An interesting theory in quantum mechanics, describes this predicament perfectly: quantum indeterminacy or more commonly known as Schrödinger’s Cat (if you watch Big Bang Theory, you know all about this). Suppose a cat is inclosed in a box with a vial of radioactive poison. This vial is programed in such a way that it will randomly be broken, releasing the poison which will kill the cat. Because there is no way for us to know, without opening the box, when or if the poison will be released and thus killing the cat, the cat can be thought of as both dead and alive at the same time. If we apply this same concept to race, we can assume that race is both real and not real at the same time.

So where did race come from then? And why do we think the way we do about the different races? I used quantum mechanics to explain the existence of race, now I’m going use behavioral Psychology to explain why people still think the way they do about race. Take, for instance, Pavlov’s Dog. Show a dog a full food bowl (the unconditioned stimulus), and it will salivate in anticipation of eating the food (the unconditioned reaction). To reward the dog for salivating, we then give him the food. Next, we add the ding of a bell (the conditioned stimulus) along with the sight of the food, until the dog associates the sound with the food (conditioned response). Now the dog only has to hear the ding of the bell to salivate whether he gets any food or not. We are the dog in this scenario. The government and the media are the “scientists”, and they used the unconditioned stimulus of poverty, violence, un-intelligence, and ignorance paired with the race they wanted to repress to condition our responses and reactions to people of that race. 

This is where things get sticky. Starting from the beginning of our written history up to our modern day leaders, human governments have taken it upon themselves to define race. Changing their minds as new threats allegedly arose that would negatively impact the control and the power and the wealth they coveted. Meticulously ranking each racial group in order of their own chauvinistic importance and perceived intelligence of others to secure their foot holds on thrones, in the pulpit, atop the judicial bench, or in oval offices. Our very own governments have given us the tools that encourage and facilitate racism with laws and policies determining who gets what, how much they get, and when they get it. And because of these laws, we think that it is OK for this to happen.

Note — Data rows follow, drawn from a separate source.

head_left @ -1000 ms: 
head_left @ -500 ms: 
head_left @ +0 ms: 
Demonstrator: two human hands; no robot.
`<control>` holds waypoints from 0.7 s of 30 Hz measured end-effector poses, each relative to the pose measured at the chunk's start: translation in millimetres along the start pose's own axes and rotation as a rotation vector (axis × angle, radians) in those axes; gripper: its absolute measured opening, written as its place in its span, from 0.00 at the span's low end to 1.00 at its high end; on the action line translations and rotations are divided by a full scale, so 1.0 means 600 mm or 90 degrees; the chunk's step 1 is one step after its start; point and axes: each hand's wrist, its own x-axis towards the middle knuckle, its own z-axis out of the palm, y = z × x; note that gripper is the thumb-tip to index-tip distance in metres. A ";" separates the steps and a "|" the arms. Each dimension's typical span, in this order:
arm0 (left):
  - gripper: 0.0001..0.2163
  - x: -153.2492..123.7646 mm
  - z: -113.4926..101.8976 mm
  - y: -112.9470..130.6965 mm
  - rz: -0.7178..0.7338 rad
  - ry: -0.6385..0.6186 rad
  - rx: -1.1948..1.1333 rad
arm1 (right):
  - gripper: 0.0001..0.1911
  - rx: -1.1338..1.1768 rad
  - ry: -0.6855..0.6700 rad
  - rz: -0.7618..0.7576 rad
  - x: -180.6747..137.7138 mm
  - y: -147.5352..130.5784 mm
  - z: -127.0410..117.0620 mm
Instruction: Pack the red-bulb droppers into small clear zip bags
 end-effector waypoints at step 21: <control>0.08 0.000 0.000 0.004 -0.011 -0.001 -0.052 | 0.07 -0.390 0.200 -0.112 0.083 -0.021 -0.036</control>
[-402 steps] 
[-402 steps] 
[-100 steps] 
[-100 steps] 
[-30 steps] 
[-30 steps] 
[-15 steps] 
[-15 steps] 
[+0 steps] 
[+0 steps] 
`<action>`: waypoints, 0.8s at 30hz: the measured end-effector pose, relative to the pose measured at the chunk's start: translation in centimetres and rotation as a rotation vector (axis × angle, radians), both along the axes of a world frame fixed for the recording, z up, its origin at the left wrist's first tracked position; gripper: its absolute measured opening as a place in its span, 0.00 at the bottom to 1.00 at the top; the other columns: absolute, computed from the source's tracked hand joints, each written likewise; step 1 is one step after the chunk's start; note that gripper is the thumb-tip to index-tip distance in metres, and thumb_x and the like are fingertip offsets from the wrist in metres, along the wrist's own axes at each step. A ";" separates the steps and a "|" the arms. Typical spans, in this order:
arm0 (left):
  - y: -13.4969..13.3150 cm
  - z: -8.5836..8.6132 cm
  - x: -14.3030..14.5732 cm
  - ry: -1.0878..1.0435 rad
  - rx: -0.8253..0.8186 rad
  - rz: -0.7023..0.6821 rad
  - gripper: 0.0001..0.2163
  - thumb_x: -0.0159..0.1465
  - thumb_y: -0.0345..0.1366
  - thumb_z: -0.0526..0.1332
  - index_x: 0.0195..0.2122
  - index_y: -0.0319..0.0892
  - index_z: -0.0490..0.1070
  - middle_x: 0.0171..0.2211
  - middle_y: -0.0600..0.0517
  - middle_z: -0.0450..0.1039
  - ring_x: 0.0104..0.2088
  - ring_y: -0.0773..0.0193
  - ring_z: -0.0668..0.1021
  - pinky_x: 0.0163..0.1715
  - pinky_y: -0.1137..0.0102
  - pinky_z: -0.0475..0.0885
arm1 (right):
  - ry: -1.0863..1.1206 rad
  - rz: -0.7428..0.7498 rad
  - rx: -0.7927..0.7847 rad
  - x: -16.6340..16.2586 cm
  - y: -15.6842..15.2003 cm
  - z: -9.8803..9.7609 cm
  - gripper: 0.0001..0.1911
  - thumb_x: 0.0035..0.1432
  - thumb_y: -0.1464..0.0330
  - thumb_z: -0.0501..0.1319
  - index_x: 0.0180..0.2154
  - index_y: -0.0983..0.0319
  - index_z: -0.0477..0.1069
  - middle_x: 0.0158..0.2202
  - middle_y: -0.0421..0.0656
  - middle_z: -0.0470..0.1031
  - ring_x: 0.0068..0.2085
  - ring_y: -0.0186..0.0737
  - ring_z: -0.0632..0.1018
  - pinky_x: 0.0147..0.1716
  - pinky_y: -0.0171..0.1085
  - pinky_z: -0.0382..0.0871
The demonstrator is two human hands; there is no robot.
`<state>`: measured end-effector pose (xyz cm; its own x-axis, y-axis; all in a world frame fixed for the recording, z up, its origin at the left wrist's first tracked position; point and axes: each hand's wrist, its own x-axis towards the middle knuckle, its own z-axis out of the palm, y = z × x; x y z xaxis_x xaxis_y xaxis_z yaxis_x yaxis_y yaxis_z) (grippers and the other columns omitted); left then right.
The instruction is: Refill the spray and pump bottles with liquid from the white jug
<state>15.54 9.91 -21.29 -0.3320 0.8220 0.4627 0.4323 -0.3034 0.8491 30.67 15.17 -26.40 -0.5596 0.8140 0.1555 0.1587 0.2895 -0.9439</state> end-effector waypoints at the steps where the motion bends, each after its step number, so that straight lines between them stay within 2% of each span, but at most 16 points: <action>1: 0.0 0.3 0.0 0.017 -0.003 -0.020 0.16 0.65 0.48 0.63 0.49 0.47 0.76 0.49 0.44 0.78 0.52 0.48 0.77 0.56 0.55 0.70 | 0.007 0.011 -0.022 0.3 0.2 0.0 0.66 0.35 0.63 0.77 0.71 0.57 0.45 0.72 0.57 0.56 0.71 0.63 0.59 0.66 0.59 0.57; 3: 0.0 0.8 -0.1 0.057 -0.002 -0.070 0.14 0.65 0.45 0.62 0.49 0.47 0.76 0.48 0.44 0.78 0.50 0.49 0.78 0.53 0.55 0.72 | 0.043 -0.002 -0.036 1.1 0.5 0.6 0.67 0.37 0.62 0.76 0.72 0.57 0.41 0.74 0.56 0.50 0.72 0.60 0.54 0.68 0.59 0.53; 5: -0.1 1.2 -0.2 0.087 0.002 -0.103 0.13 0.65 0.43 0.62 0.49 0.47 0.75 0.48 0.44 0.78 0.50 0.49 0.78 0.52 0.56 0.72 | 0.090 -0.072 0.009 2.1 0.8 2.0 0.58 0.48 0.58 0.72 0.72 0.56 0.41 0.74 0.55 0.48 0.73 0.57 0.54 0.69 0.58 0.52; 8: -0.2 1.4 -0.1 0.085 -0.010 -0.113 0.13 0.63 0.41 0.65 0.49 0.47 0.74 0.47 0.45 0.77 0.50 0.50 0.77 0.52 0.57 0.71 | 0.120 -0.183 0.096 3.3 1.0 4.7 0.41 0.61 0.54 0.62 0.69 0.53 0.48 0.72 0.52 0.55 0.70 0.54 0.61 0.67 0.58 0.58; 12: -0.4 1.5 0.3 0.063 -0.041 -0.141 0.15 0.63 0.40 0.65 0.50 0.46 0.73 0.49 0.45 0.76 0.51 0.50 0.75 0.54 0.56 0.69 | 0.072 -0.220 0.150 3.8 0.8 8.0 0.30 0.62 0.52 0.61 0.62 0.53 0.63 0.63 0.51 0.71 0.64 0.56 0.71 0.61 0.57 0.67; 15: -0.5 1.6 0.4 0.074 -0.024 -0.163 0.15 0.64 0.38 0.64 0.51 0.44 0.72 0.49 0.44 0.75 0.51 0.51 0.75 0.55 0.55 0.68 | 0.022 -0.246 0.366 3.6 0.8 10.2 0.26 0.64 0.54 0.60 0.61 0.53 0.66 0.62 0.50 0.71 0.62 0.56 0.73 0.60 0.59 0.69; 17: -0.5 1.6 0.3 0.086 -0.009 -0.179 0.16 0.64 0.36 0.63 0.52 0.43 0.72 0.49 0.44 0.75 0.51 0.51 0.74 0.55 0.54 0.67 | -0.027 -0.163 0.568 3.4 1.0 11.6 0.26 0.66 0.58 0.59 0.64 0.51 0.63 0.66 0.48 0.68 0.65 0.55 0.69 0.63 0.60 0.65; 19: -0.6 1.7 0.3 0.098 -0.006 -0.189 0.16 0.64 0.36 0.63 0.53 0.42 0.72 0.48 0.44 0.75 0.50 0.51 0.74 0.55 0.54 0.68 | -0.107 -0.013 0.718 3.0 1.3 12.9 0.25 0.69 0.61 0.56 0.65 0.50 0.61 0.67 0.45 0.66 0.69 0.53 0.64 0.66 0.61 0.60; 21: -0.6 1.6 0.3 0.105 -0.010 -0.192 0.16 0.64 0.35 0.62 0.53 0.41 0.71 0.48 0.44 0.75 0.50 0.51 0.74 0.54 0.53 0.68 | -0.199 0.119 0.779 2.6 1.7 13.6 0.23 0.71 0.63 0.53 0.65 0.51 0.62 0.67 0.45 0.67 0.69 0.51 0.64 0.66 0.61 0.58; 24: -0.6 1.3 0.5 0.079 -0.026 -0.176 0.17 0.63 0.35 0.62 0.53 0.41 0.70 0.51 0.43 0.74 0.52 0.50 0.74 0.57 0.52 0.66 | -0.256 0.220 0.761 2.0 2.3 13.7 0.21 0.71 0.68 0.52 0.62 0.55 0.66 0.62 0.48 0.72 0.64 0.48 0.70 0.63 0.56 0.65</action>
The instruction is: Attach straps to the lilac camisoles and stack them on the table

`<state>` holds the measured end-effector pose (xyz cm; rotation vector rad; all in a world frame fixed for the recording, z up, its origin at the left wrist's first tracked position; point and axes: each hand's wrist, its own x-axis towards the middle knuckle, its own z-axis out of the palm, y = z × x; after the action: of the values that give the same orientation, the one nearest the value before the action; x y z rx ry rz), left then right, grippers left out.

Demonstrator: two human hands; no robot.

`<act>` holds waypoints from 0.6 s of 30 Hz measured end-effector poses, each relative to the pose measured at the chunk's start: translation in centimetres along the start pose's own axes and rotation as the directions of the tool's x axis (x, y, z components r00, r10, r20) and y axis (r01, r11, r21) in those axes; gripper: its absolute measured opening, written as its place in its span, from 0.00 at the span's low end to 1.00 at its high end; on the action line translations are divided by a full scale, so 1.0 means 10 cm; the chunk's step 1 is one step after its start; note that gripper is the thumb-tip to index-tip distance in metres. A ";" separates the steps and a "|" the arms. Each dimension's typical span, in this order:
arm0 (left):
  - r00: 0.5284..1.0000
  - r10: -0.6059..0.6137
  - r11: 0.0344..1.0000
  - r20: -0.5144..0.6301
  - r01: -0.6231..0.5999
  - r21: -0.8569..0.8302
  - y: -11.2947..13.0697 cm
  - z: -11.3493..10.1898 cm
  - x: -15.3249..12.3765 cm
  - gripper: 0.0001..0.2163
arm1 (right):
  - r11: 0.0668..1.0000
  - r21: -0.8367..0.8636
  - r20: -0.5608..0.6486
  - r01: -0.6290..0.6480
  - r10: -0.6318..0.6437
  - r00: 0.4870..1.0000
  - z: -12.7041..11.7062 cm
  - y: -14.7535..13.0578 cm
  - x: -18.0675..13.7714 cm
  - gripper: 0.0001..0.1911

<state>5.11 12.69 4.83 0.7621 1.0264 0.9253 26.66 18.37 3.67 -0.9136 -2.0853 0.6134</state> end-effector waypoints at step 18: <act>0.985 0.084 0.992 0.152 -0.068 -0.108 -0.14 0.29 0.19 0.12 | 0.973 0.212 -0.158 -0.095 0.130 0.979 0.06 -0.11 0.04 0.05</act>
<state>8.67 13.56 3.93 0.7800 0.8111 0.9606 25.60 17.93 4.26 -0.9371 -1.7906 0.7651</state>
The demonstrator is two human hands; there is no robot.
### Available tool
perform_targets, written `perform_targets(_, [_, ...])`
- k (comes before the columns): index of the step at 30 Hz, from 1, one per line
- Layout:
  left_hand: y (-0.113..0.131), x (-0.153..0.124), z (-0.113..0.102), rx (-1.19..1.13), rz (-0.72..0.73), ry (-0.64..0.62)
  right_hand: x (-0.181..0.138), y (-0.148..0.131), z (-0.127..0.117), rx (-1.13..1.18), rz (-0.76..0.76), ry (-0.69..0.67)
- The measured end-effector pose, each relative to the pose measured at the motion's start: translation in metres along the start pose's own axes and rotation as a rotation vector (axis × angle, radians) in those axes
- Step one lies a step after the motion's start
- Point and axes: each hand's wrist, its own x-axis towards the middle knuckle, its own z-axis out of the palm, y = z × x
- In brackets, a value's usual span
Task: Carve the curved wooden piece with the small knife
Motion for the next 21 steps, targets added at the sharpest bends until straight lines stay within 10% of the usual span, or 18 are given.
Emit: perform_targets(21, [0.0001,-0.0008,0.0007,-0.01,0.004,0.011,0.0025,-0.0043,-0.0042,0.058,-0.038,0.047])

Who are we to judge what makes some people better than others based on the color of their skin? Who are we to say what religions and cultures are considered “good” religions and cultures? Who are we to justify the actions of previous leaders because they punished people for being different using these supposed classifications of race? Things are the way they are today because someone somewhere at some point decided that’s they way things were going to be, and no one challenged him (I am going to say “him” because let’s face it, white men started this whole thing) because he had wealth and power. And ever since then we have been conditioned by our leaders and the media to see race in a negative light, and to use stereotypes to make judgements about people without knowing them personally.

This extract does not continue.